I think my favorite part so far is laughing with the children and trying to communicate. Some of the older ones know a few words of English, and like practicing them. Today, one brought me a bucket of the mud we are using for mortar. When I said “thank you” she replied “it’s all right” and laughed. The kids also like to pose for pictures with us and then see themselves on the screen of the digital cameras. Today, a couple of the boys picked up baby goats to accentuate our group photo.

It is amazing to me how self-sufficient the village is. There is a direct line between the work the villagers do and the necessities of life: food, water, and shelter. We see them salt-curing peppers for the months to come, beating millet to make food, carrying wood to cook their meals. It is not just work—it is a matter of survival. Somehow, it makes the daily obstacles I face in the office seem quite small.

Sunday, November 11, 2007

Mumbai to Karjat

I'm leaving Mumbai today for Karjat for the Habitat Build! No internet access for the next four or five days.
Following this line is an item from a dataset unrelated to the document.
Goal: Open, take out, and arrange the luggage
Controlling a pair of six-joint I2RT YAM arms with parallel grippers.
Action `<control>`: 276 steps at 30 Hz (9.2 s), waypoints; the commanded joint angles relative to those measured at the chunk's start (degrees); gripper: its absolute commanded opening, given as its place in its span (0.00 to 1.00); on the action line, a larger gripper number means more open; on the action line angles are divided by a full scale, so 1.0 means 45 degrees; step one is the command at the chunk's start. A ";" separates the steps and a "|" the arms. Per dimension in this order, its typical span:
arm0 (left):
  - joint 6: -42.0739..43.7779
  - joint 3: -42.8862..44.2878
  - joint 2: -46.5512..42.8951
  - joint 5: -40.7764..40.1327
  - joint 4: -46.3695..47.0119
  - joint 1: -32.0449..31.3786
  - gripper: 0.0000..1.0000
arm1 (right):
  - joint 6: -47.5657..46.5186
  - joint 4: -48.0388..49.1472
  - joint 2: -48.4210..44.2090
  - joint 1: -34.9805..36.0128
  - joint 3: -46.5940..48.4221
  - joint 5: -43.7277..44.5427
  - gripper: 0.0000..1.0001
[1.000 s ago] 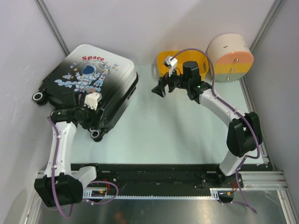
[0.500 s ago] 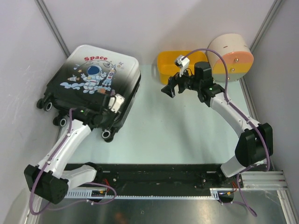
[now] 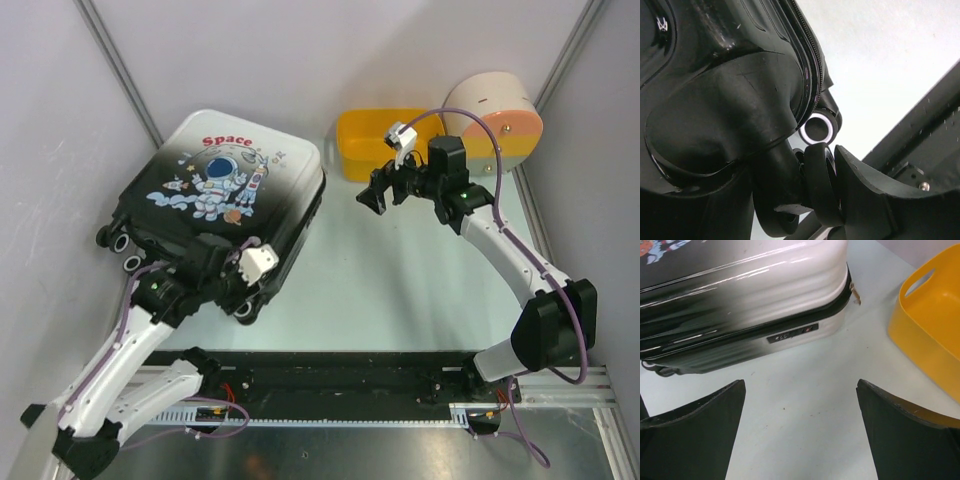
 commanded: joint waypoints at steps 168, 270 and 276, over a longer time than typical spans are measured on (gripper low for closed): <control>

Saturday, November 10, 2007

Mumbai, India -- Day 2

So far today, we've had a leisurely morning around Nameeta's house, updating our blogs, and having a great breakfast of dosas, masala dosas, sambar, uttapam, and a wonderful coconut chutney.

Dosas are generally served for breakfast and made from a batter of ground lentils and rice, spread thin like a crepe, and fried. The masala dosa is stuffed with fried onions, potatoes, and spices. Sambar is basically a red colored vegetable soup. Uttapam is kind of like a dosa, but it is thicker with yummy ingredients cooked into the batter... like onions and tomatoes.

Below, the coconut chutney is on the far left, the sambar in the middle, and then a plate of uttapam and dosas. (The Masala Dosa was all eaten by this point.)

Friday, November 09, 2007

Mumbai, India -- Day 1

"We made it to Mumbai! Great flight. We’ve landed just in time for the Diwali festival, and lots of fireworks (phatakas) are going off!"

That's the email I sent to family and coworkers last night just after arriving in Mumbai--my second visit to this incredible city and country.

After writing that and changing into a traditional kurta, I went to the Ramkrishna Mission where a celebration started at midnight. Many people were gathered, and we listened to the singing and chanting as people prayed to the goddess Kali. Here I am in the mission with the image of Kali behind me.

Here we are in front of the mission. Notice the image of Ganesh, the elephant god, the "remover of obstacles," above us. From left to right, Nameeta's mother-in-law, Smita, Nameeta, Cindy, and me.

After leaving the mission, we went back to Nameeta's. But on the way, we stopped by a temple to Hanuman, the monkey god, where people have tied bells over the years for good fortune. There are thousands of bells.